Also, just for clarity, does this rule extend to higher order wedge products by taking all possible permutations and multiplying with their sign? The way you've written it seems to imply a rule like

$$
(dx^1 \wedge dx^2 \wedge ... \wedge dx^n)(\partial_{i_1},\partial_{i_2}, ..., \partial_{i_n}) = \sum_\sigma \text{sgn}(\sigma) dx^{\sigma(1)}(\partial_{i_1}) dx^{\sigma(2)}(\partial_{i_2})...
$$
 
  • #4
PhysicsRock said:
This is a very helpful insight that I've actually never seen.

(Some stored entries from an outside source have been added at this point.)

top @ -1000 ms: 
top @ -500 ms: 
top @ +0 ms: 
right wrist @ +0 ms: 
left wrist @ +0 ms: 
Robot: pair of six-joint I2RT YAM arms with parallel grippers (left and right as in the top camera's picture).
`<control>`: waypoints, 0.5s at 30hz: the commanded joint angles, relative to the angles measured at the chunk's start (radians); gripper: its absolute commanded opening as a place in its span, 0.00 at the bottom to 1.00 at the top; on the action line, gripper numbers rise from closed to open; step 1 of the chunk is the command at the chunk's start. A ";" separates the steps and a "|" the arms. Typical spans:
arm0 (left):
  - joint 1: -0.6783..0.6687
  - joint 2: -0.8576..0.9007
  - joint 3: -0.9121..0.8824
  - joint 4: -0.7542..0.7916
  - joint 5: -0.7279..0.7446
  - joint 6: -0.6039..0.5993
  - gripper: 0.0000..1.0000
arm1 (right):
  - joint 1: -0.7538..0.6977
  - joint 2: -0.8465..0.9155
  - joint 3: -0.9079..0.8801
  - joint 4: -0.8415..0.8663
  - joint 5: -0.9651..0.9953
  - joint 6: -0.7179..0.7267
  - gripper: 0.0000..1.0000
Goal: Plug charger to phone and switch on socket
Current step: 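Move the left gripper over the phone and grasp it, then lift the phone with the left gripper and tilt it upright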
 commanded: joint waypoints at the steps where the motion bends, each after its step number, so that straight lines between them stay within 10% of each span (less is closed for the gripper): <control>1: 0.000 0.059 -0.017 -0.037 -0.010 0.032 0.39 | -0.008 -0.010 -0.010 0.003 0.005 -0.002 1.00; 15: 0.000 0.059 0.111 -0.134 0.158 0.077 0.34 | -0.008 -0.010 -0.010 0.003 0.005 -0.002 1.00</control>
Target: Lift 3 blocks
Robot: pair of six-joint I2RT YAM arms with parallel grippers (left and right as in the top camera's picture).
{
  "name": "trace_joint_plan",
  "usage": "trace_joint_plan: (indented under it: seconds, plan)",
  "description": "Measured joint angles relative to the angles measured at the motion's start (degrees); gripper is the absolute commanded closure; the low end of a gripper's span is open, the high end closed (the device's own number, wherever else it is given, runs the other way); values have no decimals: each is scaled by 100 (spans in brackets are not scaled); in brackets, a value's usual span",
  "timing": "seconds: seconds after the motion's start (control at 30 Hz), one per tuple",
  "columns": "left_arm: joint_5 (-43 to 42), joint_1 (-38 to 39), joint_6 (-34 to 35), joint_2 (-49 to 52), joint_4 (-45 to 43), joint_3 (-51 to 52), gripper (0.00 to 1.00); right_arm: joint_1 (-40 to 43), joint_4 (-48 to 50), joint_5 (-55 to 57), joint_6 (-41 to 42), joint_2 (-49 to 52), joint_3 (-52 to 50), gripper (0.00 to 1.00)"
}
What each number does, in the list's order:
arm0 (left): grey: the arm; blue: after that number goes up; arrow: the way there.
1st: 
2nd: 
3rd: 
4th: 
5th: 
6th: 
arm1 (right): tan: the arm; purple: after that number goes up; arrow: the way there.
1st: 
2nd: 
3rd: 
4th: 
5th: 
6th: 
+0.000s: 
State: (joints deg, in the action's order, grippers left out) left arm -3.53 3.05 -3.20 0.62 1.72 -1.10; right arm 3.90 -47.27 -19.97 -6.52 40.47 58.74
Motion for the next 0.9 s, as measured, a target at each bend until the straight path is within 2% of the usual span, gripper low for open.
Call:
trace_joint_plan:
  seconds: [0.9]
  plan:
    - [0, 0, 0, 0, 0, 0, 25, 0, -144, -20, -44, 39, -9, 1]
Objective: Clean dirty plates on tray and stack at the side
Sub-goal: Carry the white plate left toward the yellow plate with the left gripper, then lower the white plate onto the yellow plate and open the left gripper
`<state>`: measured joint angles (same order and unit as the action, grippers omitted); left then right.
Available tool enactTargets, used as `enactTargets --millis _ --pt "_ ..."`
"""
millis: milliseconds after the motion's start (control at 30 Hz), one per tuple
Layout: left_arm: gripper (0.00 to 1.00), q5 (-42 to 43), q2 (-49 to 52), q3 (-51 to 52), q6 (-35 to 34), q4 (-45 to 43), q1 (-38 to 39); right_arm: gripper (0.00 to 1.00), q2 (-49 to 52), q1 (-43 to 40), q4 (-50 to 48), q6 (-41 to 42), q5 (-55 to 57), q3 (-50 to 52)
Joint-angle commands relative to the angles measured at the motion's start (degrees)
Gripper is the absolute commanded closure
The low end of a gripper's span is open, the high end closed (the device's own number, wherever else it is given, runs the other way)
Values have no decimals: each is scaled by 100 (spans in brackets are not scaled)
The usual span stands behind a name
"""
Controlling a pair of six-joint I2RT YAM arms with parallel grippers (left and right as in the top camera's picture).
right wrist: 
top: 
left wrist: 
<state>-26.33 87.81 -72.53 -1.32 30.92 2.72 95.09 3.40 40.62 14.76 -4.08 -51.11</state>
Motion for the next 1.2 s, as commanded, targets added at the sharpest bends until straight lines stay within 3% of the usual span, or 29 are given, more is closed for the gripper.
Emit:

Unfortunately, I haven't been able to take a proper differential geometry class so far, all my current knowledge comes from a very short and not quite detailed basic introduction in last semesters electrodynamics lecture. All the practice problems had the vectors in the right order already, so there hasn't been any need for rearrangements so far.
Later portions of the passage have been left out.